What you should do - All of the lines below need to be copied exactly, apart from the pictures.

<<<<

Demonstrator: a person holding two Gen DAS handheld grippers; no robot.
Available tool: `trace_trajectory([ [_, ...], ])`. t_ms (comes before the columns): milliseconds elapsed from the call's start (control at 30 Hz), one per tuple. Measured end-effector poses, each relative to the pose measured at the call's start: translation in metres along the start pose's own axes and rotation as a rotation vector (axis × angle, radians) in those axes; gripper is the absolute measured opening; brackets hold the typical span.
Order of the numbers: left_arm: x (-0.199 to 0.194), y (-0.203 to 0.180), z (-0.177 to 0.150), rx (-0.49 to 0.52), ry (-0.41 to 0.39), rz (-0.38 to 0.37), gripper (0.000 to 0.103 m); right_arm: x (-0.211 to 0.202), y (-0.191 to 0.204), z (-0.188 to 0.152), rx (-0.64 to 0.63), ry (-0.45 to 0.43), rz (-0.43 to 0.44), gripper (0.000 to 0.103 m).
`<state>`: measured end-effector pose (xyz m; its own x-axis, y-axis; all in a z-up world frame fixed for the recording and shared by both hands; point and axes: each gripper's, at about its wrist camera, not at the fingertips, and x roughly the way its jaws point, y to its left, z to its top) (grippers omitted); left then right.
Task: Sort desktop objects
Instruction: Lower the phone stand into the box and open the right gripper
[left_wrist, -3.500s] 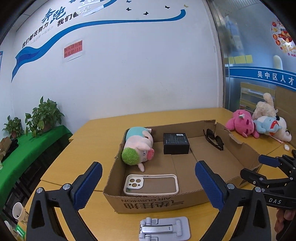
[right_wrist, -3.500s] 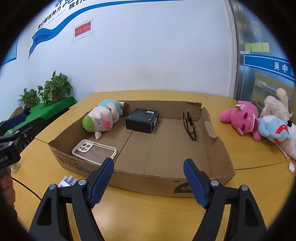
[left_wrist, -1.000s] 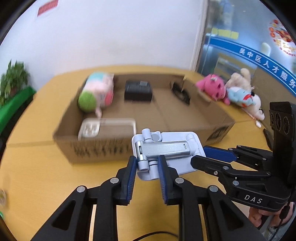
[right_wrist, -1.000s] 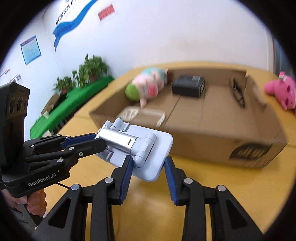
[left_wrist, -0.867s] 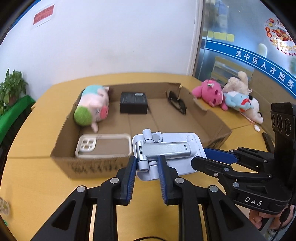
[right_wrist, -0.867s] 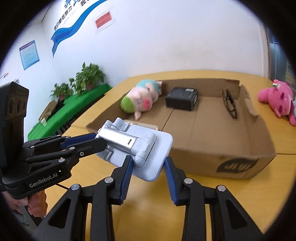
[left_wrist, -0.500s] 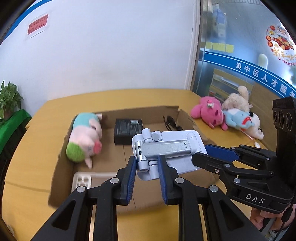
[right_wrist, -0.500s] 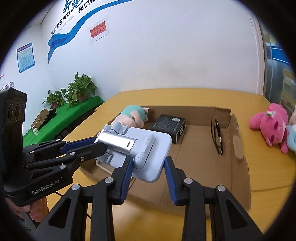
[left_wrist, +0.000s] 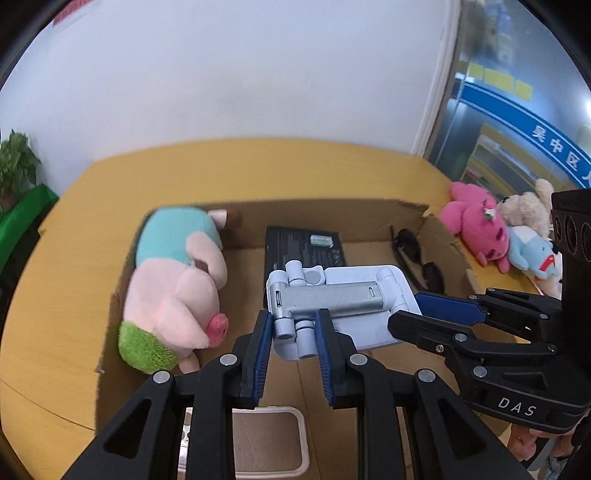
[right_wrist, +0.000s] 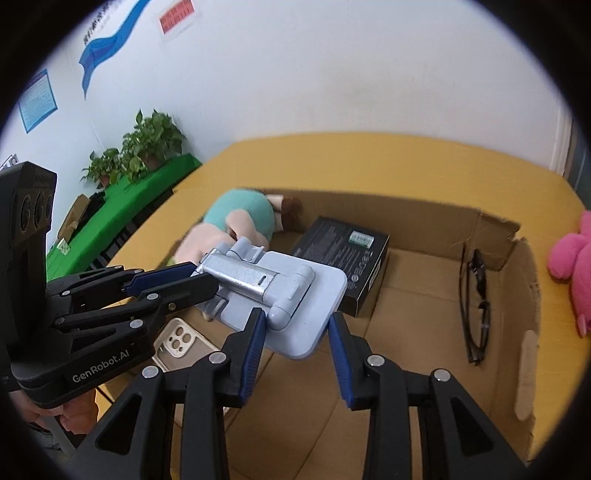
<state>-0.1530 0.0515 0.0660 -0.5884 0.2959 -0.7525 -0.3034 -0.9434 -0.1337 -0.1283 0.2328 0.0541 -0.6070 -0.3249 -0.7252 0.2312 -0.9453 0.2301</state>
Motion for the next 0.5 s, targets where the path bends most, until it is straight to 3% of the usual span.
trace_trajectory([
  [200,0.047,0.010,-0.003,-0.032,0.166,0.018,0.021,0.046,-0.018,-0.002,0.051,0.155,0.029,0.034],
  [367,0.088,0.015,-0.011,-0.068,0.364,0.033,0.021,0.077,-0.028,-0.012,0.085,0.291,0.034,0.034],
  [500,0.095,0.013,-0.013,-0.050,0.401,0.039,0.020,0.087,-0.034,-0.015,0.117,0.352,0.020,0.034],
])
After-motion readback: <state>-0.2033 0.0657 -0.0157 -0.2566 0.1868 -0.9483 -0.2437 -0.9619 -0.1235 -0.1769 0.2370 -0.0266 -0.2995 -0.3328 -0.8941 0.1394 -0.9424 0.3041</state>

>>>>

Completed task -
Demonstrator: a person holding two Gen DAS handheld grippers; no robot.
Available tool: `trace_trajectory([ [_, ...], ])`. t_ms (comes before the columns): milliseconds elapsed from the call's start (control at 30 Hz), one per tuple. Measured end-effector poses, each relative to the pose measured at the call's start: translation in metres along the start pose's own axes and rotation as a rotation vector (axis × angle, radians) in those axes; gripper is the absolute measured opening; brackets hold the typical span.
Order of the numbers: left_arm: x (-0.199 to 0.194), y (-0.203 to 0.180), z (-0.177 to 0.150), rx (-0.49 to 0.52), ry (-0.41 to 0.39), rz (-0.38 to 0.37), gripper (0.000 to 0.103 m); right_arm: x (-0.211 to 0.202), y (-0.191 to 0.204), z (-0.188 to 0.152), rx (-0.64 to 0.63), ry (-0.45 to 0.43), rz (-0.43 to 0.44), gripper (0.000 to 0.103 m).
`<state>`: measured end-effector pose (xyz m; its own x-axis, y-axis; all in a z-up world frame fixed for the recording and shared by both hands; point and axes: each gripper's, at about its wrist camera, not at the fingertips, and x roughly the way its jaws point, y to its left, z to its top) (grippers omitted); left then right.
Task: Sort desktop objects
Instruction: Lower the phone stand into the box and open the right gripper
[left_wrist, -3.500s] 
[right_wrist, -3.500s] 
[left_wrist, -1.000s] 
[right_wrist, -1.000s] 
[left_wrist, -0.867s] 
[right_wrist, -0.867s] 
[left_wrist, -0.500s] 
[right_wrist, -0.500s] 
[left_wrist, +0.000s] 
[right_wrist, +0.000s] 
<state>-0.1530 0.0515 0.0660 -0.5884 0.2959 -0.7525 -0.3034 -0.9434 -0.1337 -0.1283 0.2328 0.0541 -0.6070 -0.3249 -0.7252 0.2312 -0.9453 0.2301</state>
Motion for the next 0.5 s, targets where the path bends most, until it is straight to 3% of the usual span.
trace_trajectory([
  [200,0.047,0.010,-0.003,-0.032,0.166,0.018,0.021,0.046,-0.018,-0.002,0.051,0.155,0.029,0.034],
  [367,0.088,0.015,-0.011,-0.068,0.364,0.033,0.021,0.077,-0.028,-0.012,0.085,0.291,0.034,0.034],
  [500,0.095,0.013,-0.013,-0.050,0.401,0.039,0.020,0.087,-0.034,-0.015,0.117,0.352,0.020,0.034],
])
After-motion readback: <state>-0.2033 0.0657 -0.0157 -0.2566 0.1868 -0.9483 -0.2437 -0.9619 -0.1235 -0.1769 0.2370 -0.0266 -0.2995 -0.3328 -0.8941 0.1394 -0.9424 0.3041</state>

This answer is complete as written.